Instructions for the task: Use the entries below and reproduce exactly the lines from the one containing "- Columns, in" down to the one containing "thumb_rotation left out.", both of them included.

Entries taken from a collection
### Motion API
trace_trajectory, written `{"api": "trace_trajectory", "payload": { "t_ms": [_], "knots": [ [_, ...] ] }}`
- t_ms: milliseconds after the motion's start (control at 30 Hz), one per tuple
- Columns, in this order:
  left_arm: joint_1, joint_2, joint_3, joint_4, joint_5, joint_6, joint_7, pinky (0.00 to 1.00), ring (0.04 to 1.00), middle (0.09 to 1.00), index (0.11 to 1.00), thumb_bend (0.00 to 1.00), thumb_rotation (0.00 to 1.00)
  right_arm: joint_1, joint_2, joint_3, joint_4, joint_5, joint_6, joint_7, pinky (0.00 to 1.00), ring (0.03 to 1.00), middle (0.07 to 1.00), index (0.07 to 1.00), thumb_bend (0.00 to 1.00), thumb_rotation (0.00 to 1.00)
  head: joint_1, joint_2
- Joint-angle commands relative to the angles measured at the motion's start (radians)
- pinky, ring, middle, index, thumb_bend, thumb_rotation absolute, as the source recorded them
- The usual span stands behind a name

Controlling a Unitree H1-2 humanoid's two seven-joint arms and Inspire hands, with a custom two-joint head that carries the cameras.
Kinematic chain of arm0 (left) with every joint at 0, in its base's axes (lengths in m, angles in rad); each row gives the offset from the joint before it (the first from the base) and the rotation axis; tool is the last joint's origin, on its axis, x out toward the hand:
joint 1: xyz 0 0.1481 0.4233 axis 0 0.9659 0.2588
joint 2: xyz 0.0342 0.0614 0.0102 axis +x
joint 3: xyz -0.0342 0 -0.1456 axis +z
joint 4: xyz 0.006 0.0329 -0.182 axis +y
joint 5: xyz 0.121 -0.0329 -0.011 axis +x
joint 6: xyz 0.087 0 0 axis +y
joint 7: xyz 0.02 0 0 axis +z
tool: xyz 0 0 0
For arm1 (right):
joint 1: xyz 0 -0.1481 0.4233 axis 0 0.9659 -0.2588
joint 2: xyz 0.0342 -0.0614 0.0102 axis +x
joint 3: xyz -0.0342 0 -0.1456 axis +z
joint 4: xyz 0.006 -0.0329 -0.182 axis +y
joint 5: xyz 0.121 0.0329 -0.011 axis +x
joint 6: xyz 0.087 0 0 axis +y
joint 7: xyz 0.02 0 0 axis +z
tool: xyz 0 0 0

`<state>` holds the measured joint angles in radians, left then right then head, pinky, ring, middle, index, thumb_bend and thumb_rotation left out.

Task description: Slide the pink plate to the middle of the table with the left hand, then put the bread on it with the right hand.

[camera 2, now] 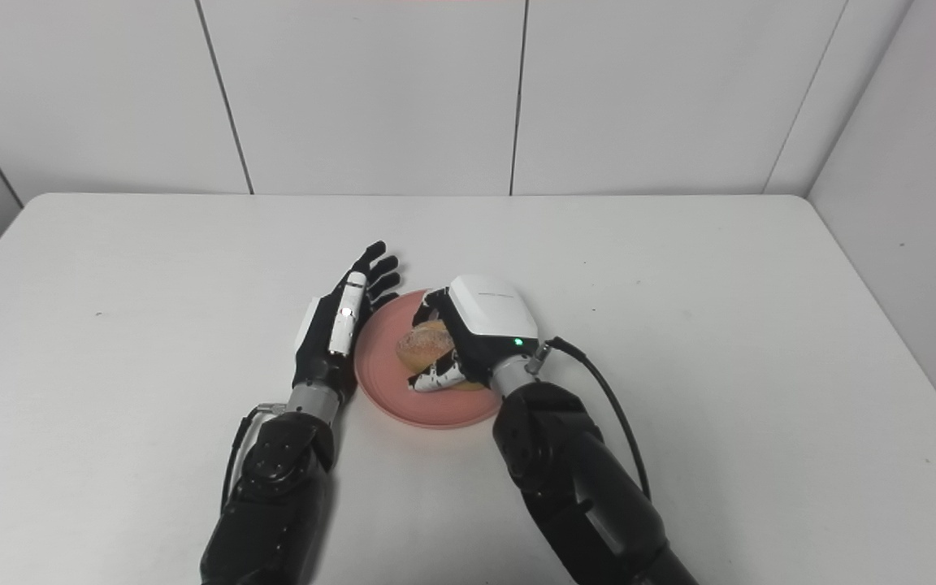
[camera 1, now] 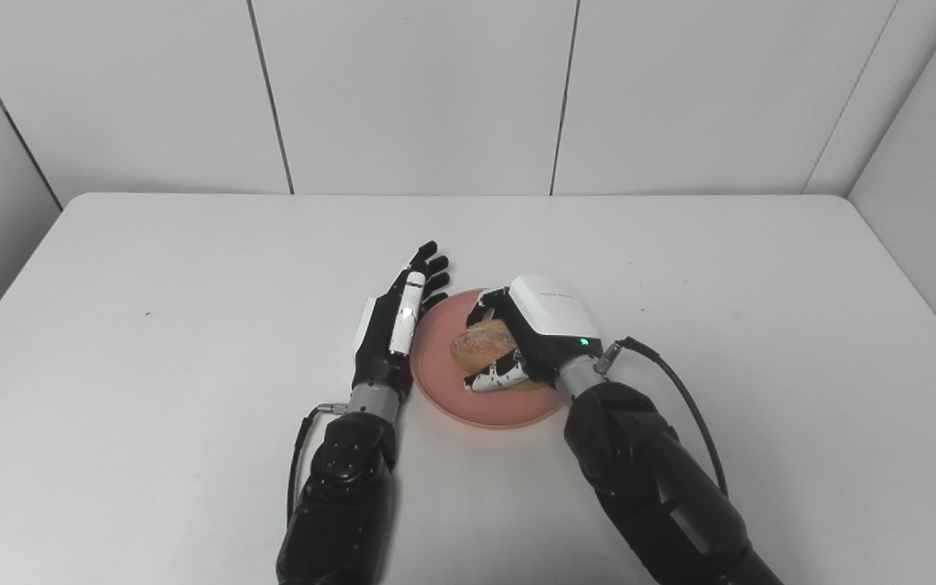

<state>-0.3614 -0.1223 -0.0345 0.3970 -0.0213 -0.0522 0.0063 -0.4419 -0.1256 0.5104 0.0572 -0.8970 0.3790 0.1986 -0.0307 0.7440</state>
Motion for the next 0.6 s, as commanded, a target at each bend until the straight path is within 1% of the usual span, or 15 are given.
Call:
{"api": "trace_trajectory", "payload": {
  "t_ms": [0,67,100,133,267,300,367,500,567],
  "knots": [
    [0.008,-0.009,-0.002,0.004,0.008,0.025,0.012,0.85,0.88,0.881,0.871,0.33,1.0,-0.03,-0.009,0.017,-0.022,-0.03,0.017,0.049,0.48,0.624,0.701,0.701,0.75,0.32,0.001,0.001],
    [0.008,-0.009,-0.003,0.004,0.012,0.028,0.015,0.85,0.876,0.877,0.87,0.33,1.0,-0.035,-0.014,0.023,-0.036,-0.052,0.026,0.072,0.56,0.707,0.768,0.769,0.8,0.38,0.0,0.001],
    [0.008,-0.009,-0.006,0.002,0.018,0.03,0.019,0.85,0.875,0.877,0.87,0.33,1.0,-0.036,-0.015,0.023,-0.044,-0.059,0.032,0.086,0.56,0.712,0.772,0.773,0.8,0.39,0.001,0.0],
    [0.007,-0.008,-0.007,0.002,0.023,0.03,0.021,0.85,0.872,0.873,0.867,0.33,1.0,-0.037,-0.016,0.021,-0.051,-0.064,0.036,0.097,0.63,0.761,0.812,0.809,0.82,0.41,0.001,0.0],
    [0.003,-0.004,-0.013,0.008,0.026,0.02,0.019,0.84,0.877,0.879,0.872,0.32,1.0,-0.041,-0.019,0.015,-0.086,-0.083,0.05,0.148,0.83,0.879,0.912,0.915,0.88,0.48,-0.002,-0.002],
    [0.002,-0.004,-0.013,0.011,0.026,0.016,0.019,0.84,0.878,0.88,0.873,0.32,1.0,-0.042,-0.02,0.013,-0.097,-0.088,0.052,0.161,0.85,0.897,0.93,0.939,0.9,0.51,-0.002,-0.002],
    [0.001,-0.002,-0.014,0.012,0.028,0.012,0.018,0.84,0.877,0.88,0.877,0.31,1.0,-0.044,-0.022,0.009,-0.113,-0.094,0.049,0.181,0.86,0.907,0.942,0.964,0.93,0.57,-0.003,-0.002],
    [0.007,-0.002,-0.013,0.002,0.031,0.019,0.019,0.84,0.875,0.881,0.88,0.32,1.0,-0.04,-0.023,-0.002,-0.132,-0.093,0.028,0.184,0.86,0.907,0.94,0.966,0.95,0.61,-0.005,-0.004],
    [0.011,-0.002,-0.008,0.0,0.019,0.013,0.011,0.84,0.88,0.885,0.885,0.32,1.0,-0.034,-0.023,-0.011,-0.147,-0.085,0.014,0.172,0.86,0.903,0.931,0.959,0.97,0.61,-0.006,-0.006]
  ]
}}
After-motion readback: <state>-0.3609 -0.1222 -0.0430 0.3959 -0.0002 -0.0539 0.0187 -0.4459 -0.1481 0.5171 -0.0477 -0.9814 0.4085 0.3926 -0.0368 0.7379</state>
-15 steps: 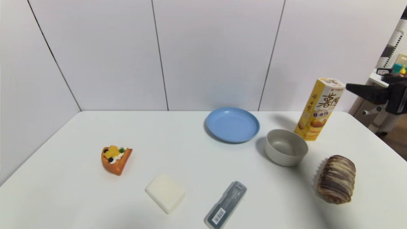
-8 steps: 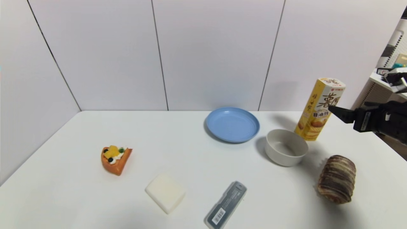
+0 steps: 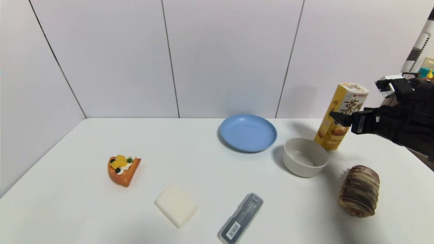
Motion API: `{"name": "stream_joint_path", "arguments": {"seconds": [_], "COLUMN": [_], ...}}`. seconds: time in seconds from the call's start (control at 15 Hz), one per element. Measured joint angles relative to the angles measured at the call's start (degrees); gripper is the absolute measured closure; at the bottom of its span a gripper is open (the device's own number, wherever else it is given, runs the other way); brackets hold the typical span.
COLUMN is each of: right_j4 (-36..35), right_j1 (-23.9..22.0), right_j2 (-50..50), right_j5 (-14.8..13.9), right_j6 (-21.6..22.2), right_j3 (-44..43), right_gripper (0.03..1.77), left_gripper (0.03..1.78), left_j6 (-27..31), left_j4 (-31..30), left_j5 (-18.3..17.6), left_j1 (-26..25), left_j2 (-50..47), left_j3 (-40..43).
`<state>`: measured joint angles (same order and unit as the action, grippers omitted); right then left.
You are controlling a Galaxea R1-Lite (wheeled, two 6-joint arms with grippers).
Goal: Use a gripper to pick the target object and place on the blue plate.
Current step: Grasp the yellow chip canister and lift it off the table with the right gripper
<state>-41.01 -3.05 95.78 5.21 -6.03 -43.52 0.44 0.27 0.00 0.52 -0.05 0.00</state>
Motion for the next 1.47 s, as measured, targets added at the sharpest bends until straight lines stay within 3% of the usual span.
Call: {"name": "stream_joint_path", "arguments": {"seconds": [0.6, 1.13, 1.2, 1.47], "right_j4": [-0.96, -1.11, -1.1, -1.11], "right_j1": [0.84, 0.13, 0.1, -0.01], "right_j2": [13.14, 17.47, 17.64, 18.22], "right_j5": [-2.43, -2.79, -2.84, -2.84], "right_j6": [-0.4, -0.13, -0.13, -0.16], "right_j3": [-14.03, -16.79, -16.9, -17.86], "right_gripper": [0.1, 0.1, 0.18, 0.78], "left_gripper": [0.12, 0.12, 0.12, 0.12], "left_j6": [0.0, 0.0, 0.0, 0.0], "left_j4": [0.0, -0.02, 0.0, 0.0], "left_j5": [0.0, 0.0, 0.0, 0.0], "left_j1": [0.0, 0.0, 0.0, 0.0], "left_j2": [0.0, 0.0, 0.0, 0.0], "left_j3": [0.0, 0.0, 0.0, 0.0]}}
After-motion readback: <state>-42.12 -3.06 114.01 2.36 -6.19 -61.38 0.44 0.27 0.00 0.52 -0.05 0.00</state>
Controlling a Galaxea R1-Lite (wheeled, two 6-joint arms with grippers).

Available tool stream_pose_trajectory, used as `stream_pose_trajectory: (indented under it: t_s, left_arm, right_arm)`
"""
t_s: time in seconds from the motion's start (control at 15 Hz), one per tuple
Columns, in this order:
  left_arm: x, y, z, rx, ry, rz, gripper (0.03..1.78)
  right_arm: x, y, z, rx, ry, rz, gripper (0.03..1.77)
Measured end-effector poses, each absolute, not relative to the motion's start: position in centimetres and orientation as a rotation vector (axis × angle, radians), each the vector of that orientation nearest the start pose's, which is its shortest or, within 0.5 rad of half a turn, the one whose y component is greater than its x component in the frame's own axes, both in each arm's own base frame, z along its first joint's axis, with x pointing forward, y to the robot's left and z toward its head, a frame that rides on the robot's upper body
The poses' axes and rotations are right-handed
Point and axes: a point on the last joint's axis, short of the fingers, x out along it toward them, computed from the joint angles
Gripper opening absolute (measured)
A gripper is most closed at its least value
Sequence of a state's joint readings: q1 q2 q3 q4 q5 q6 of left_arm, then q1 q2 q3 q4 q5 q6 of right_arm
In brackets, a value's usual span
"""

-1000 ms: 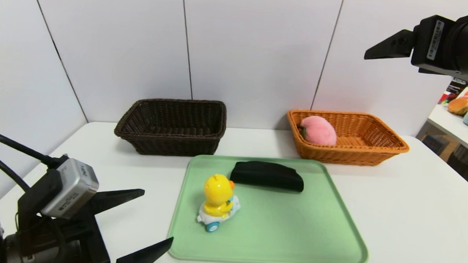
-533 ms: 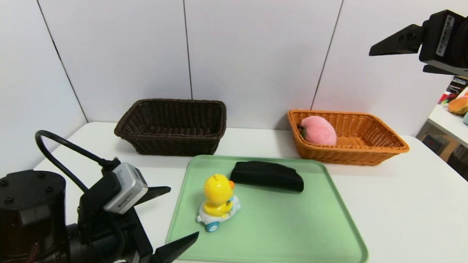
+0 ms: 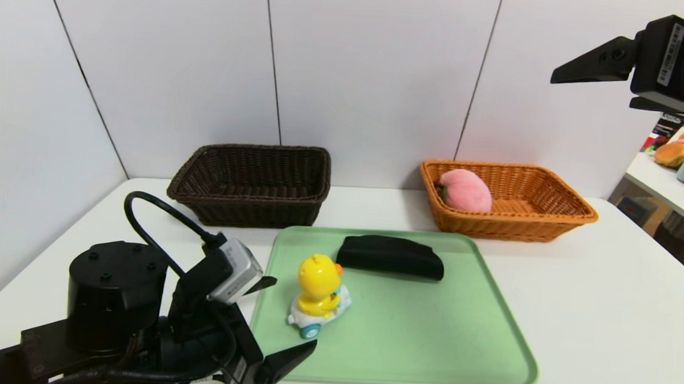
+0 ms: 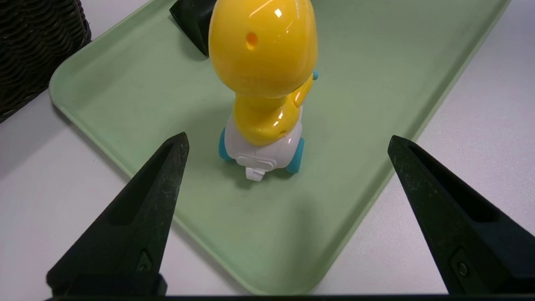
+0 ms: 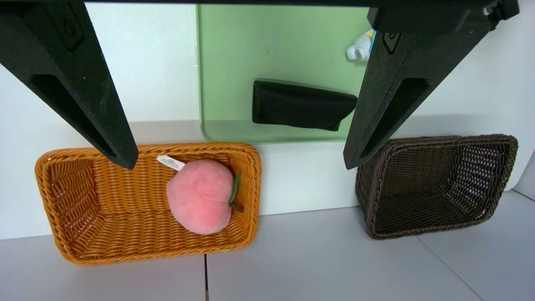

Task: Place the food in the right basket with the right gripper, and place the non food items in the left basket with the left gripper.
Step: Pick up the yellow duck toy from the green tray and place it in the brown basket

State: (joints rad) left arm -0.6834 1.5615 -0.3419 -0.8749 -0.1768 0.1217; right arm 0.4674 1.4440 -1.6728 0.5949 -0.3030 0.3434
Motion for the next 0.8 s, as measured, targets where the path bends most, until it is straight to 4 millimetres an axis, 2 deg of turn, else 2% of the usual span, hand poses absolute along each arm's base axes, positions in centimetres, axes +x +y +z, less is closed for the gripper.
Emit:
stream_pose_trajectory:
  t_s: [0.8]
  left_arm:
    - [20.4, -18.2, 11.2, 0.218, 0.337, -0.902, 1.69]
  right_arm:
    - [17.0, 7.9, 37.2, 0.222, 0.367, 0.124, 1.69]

Final answer:
- Columns, in this order:
  left_arm: joint_1, joint_2, joint_3, joint_4, joint_5, joint_6, joint_7, pinky (0.00 to 1.00), ring (0.04 to 1.00), middle (0.09 to 1.00), index (0.11 to 1.00), thumb_bend (0.00 to 1.00), thumb_rotation (0.00 to 1.00)
  right_arm: joint_1, joint_2, joint_3, joint_4, joint_5, joint_6, joint_7, pinky (0.00 to 1.00), ring (0.03 to 1.00), middle (0.07 to 1.00), index (0.07 to 1.00), thumb_bend (0.00 to 1.00), thumb_rotation (0.00 to 1.00)
  head: joint_1, joint_2
- Joint-angle commands relative to the angles measured at the motion's start (radians)
- pinky, ring, middle, index, thumb_bend, thumb_rotation absolute, as the source recorded them
- The usual span stands behind a name

Controlling a Unitree H1-2 humanoid's two seven-joint arms and Inspire hands, with a custom two-joint head that carries the cameras.
Kinematic chain of arm0 (left) with every joint at 0, in its base's axes (lengths in m, angles in rad); each row gives the offset from the joint before it (the first from the base) and the rotation axis; tool is the last joint's origin, on its axis, x out toward the hand:
joint 1: xyz 0 0.1481 0.4233 axis 0 0.9659 0.2588
joint 2: xyz 0.0342 0.0614 0.0102 axis +x
joint 3: xyz -0.0342 0 -0.1456 axis +z
joint 4: xyz 0.006 0.0329 -0.182 axis +y
joint 5: xyz 0.121 -0.0329 -0.011 axis +x
joint 6: xyz 0.087 0 0 axis +y
joint 7: xyz 0.02 0 0 axis +z
tool: xyz 0 0 0
For arm1 (right):
joint 1: xyz 0 -0.1481 0.4233 axis 0 0.9659 -0.2588
joint 2: xyz 0.0342 -0.0614 0.0102 axis +x
joint 3: xyz -0.0342 0 -0.1456 axis +z
joint 4: xyz 0.006 -0.0329 -0.182 axis +y
joint 5: xyz 0.121 0.0329 -0.011 axis +x
joint 6: xyz 0.087 0 0 axis +y
joint 7: xyz 0.02 0 0 axis +z
tool: xyz 0 0 0

`<state>` holds the measured joint angles in radians, left then right then head, pinky, ring, middle, index, thumb_bend and thumb_rotation left out.

With this, the answer is done.